If you’re thinking that you may be divorced in the near or medium term, the answer isn’t necessarily “start now,” but it’s not too early to start organizing your information.

Step 1: What Do I Know, and What is Missing?

It’s never too early to be truthful with yourself and if necessary, to admit that you have no idea how your spouse is compensated and what your spouse’s (and your) extra money may be invested in. In the past several years we have seen the following:

  • A husband who worked for a large, well-known financial planner. You would think he had a single pay slip, but you would be wrong. He was also licensed to sell insurance, and was compensated by several different group companies.
  • Another husband had his own insurance agency, but paid himself through three different companies he had set up – one of which was created around the time he filed for divorce.
  • One wife correctly named the six properties that she and her husband owned, except for one thing: He no longer owned one of them. He told her he did, but then sold the property to a company owned by his mother one week after the purchase. In addition, one of the properties she knew about was owned by a company he controlled, and that company also received tens of thousands of dollars in revenues from his consulting contracts. The contracts paid him something personally, but securities filings showed that 80 percent of the payments went to this company. The wife knew about the company but the husband told her it was dormant.

Step 2: If I Need an Asset Search, What Does it Cost and Will My Spouse Find Out?

If all we are looking at is public records, there is no reason the spouse would find out we are looking. Many divorce asset searches take two weeks and cost in the range of $3,500 to $4,500.

Remember, unless your attorney gets a court order or issues a subpoena, there is no legal way to get access to bank accounts. But consider the above examples – none of these involved looking at any bank accounts at all. Your spouse will know if you are legally looking at their accounts, but not if you have someone looking at public records anyone is allowed to see.
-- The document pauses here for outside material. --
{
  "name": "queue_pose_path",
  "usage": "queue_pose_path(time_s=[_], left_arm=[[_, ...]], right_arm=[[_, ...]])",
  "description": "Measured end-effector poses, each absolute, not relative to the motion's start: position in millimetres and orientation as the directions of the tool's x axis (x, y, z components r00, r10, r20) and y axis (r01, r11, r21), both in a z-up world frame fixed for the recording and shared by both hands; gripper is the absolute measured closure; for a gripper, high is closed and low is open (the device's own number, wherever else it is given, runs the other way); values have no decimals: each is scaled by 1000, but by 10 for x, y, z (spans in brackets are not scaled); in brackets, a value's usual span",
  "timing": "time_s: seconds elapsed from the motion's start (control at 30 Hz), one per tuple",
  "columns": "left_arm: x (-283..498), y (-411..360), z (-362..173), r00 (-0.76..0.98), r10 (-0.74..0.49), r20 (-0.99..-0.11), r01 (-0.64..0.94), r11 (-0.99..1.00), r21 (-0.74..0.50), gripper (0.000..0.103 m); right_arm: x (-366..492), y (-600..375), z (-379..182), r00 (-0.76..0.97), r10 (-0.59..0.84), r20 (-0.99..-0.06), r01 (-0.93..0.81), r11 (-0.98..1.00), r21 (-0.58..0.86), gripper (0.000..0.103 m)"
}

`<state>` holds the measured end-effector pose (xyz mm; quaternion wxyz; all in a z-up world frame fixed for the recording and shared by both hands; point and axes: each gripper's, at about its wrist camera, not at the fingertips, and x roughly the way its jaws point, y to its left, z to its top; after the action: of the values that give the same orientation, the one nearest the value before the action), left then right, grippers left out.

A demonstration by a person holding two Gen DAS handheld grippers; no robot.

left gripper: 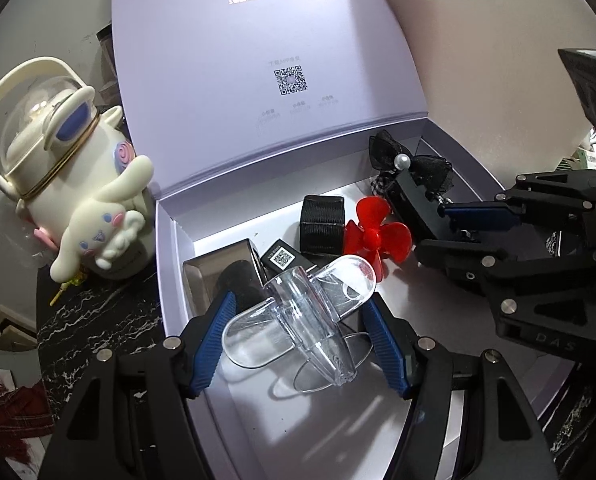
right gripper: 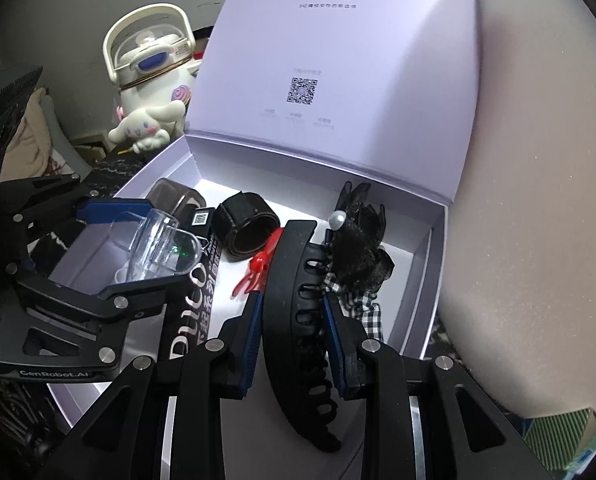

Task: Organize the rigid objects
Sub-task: 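Lower both clips into the box and open the right gripper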

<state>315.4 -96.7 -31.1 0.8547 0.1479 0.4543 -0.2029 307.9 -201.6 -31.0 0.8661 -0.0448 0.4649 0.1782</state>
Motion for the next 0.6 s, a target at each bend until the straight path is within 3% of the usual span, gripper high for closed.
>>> queue_pose_path(time_s=[0.4,0.6], left_arm=[[3104,-621,-327,479,-291,-828,454,890,-50,37],[3039,-532,-264,520,-272,-810,434,900,-24,37]], right_arm=[[3101,-1942,-319,507,238,-829,-345,937,58,73],[3086,-1987,-279,526,205,-825,-323,946,29,58]])
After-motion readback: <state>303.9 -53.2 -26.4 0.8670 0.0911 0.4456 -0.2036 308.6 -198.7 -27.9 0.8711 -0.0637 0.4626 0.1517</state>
Step 3: Litigation and the Possibility of Forensic Accountants

Once you are in the thick of a divorce action (the case is filed and you have the ability to subpoena documents) some divorces require a forensic accountant. If your investigator discovers three companies you never knew about and those companies turn out to have complex cash and asset profiles, you may need a forensic accountant to sort it all out and then perhaps testify that money is missing. Lawyers and forensic accountants will nearly always cost a lot more than an investigator.
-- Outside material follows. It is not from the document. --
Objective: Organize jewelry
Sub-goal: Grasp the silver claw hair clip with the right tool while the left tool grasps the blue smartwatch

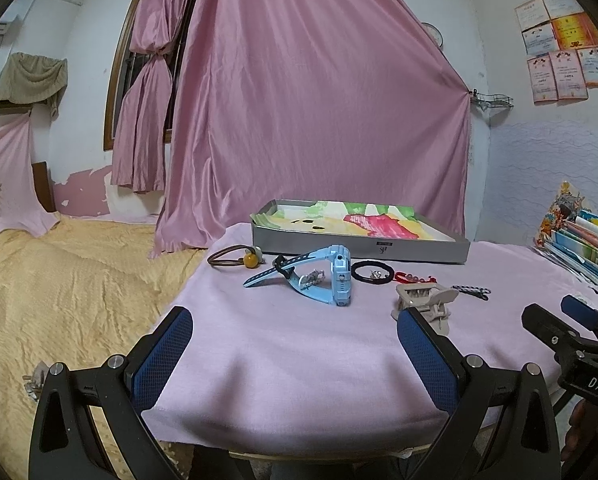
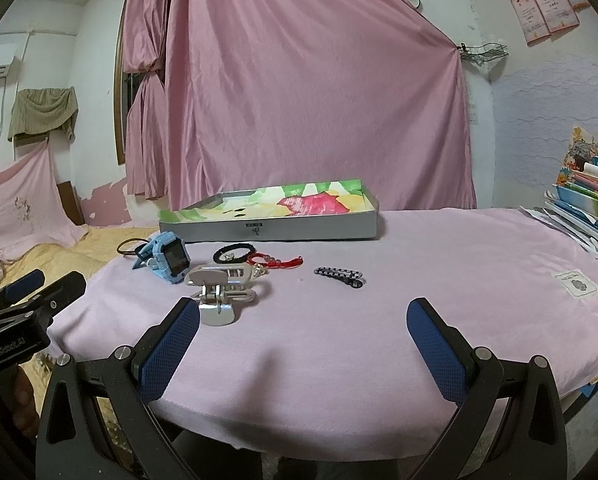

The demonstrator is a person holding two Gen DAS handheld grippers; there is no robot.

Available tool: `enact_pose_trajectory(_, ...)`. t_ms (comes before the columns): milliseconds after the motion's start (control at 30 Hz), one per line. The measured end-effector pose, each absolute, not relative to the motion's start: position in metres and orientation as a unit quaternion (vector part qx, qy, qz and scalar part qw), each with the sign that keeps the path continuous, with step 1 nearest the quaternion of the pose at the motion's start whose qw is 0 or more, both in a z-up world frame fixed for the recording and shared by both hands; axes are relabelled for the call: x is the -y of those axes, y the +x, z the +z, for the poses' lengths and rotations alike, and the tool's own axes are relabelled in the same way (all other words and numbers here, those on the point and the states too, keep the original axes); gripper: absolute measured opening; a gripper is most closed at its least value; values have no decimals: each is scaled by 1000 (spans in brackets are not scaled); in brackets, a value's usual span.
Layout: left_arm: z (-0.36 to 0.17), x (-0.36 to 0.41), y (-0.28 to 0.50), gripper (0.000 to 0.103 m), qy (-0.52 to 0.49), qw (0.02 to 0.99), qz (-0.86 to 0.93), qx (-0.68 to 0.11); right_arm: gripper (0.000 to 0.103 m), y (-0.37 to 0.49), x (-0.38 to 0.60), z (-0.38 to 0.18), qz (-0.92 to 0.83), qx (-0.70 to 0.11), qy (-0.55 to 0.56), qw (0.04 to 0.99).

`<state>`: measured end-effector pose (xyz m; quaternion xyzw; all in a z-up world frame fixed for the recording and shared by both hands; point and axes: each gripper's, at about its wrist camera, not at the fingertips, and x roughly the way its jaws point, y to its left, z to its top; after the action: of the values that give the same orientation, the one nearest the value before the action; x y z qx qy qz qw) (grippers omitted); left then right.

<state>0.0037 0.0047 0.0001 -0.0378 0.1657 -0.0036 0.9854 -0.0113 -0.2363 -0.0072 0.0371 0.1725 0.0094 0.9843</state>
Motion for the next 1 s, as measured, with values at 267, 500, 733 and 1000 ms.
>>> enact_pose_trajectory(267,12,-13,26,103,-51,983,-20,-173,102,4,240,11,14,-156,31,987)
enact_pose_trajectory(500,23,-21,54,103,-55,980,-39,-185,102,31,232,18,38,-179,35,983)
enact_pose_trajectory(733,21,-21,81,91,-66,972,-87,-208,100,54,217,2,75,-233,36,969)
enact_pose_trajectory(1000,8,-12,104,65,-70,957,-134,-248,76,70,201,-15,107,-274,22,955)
Part of that extra cost is because lawyers and accountants usually need more time to do their jobs. Divorces can take years, but an investigation takes weeks, and even subsequent phases in a complex divorce won’t approach the time your lawyer and accounting experts may need.

So think early about an investigation. Even if you are not ready to hire anyone yet, giving the investigator as much information as possible will get things going more quickly and will save you money. With enough good information early on, you can speed up the other side’s decision to offer you a settlement you can live with. That can eliminate the need for an expensive and stressful trial.